TASK DESCRIPTION: From the data that follows, print exactly the lines starting at the one containing "job: give the outline of every instance of the printed" and ending at the one containing "target: yogurt tube"; include both of them and nothing more.

Stored data entries:

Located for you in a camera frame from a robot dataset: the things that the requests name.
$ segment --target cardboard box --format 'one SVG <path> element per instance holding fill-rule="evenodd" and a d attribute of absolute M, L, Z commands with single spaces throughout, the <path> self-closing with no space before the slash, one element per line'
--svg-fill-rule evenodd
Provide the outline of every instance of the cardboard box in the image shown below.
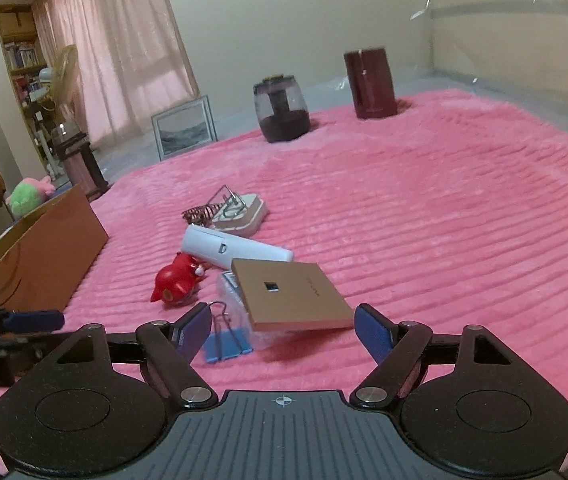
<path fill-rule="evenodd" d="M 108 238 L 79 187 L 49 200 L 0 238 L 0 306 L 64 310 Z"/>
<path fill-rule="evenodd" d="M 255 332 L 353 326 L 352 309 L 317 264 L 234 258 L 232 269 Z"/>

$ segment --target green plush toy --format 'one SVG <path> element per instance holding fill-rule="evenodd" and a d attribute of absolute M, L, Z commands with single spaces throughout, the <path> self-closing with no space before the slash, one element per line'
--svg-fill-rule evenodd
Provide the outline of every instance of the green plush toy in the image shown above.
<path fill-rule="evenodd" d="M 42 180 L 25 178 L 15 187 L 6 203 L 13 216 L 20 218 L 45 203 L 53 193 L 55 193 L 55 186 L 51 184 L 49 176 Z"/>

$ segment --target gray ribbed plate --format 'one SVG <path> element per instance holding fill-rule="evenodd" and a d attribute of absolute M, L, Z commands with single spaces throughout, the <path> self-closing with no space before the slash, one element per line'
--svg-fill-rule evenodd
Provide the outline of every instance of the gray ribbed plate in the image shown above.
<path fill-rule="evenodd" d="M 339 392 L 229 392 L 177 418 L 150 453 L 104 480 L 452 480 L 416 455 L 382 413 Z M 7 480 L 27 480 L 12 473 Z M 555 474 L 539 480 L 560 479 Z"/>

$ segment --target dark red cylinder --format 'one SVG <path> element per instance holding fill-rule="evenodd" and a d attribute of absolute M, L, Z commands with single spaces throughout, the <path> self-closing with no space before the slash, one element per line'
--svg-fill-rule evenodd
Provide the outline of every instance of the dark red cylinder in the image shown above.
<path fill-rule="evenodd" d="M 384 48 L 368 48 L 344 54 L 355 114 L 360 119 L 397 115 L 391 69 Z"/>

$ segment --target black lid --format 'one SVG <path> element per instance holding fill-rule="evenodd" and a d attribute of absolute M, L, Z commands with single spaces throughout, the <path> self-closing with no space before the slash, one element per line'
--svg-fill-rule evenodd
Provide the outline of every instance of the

...

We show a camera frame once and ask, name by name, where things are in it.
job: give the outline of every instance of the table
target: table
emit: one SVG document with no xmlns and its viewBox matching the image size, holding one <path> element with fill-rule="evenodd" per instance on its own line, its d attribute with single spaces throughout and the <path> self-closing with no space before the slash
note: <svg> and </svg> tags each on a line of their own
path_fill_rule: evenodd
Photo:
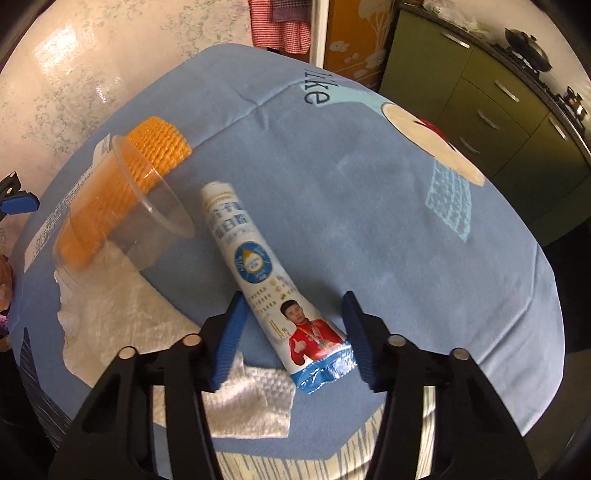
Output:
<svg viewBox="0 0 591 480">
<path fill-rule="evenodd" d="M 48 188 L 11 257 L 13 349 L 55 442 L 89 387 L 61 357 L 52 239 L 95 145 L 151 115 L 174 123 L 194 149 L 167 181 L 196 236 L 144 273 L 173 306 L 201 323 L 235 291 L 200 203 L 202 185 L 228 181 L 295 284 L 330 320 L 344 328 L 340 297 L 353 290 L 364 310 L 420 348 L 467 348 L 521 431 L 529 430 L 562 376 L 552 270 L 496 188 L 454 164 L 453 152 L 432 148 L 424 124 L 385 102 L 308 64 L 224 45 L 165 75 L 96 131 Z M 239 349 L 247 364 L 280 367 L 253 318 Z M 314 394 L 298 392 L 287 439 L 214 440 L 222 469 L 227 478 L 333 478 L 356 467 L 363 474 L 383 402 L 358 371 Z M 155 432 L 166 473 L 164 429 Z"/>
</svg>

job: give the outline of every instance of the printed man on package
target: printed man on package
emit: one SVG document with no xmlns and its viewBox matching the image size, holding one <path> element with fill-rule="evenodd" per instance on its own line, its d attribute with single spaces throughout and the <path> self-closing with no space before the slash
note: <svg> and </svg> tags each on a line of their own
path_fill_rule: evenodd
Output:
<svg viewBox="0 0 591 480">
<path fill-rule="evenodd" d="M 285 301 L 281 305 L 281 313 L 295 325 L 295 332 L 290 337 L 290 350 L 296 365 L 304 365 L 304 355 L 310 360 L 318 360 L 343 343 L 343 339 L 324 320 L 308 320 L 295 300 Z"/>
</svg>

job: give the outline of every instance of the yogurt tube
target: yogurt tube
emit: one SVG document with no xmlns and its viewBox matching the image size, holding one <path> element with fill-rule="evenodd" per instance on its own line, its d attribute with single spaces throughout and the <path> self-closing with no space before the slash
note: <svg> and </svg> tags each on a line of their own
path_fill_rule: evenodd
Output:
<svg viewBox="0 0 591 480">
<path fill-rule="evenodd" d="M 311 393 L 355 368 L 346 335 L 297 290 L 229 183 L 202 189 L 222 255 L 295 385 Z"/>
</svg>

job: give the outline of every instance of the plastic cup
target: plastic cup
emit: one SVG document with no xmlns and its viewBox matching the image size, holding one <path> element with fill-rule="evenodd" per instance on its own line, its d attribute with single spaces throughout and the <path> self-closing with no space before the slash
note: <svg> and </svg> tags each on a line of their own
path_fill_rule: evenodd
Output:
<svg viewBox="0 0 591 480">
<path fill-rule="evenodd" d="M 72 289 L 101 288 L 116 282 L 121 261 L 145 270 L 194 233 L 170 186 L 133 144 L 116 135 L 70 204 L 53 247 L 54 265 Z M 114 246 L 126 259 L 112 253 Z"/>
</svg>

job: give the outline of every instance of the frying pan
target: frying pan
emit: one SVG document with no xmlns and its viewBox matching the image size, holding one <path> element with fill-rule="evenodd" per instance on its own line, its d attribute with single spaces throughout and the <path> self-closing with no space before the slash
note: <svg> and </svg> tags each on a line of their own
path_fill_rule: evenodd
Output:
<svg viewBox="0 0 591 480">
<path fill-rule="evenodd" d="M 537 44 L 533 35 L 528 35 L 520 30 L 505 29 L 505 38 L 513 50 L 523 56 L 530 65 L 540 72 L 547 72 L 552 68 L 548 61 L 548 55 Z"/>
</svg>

SOLVED PROBLEM:
job: give the outline of every instance of the printed man on package
target: printed man on package
emit: one SVG document with no xmlns and its viewBox matching the image size, holding one <path> element with fill-rule="evenodd" per instance on its own line, its d attribute with single spaces throughout and the <path> self-closing with no space before the slash
note: <svg> and </svg> tags each on a line of their own
path_fill_rule: evenodd
Output:
<svg viewBox="0 0 591 480">
<path fill-rule="evenodd" d="M 285 301 L 281 305 L 281 313 L 295 325 L 295 332 L 290 337 L 290 350 L 296 365 L 304 365 L 304 355 L 310 360 L 318 360 L 343 343 L 343 339 L 324 320 L 308 320 L 295 300 Z"/>
</svg>

job: give the outline of every instance of the yogurt tube
target: yogurt tube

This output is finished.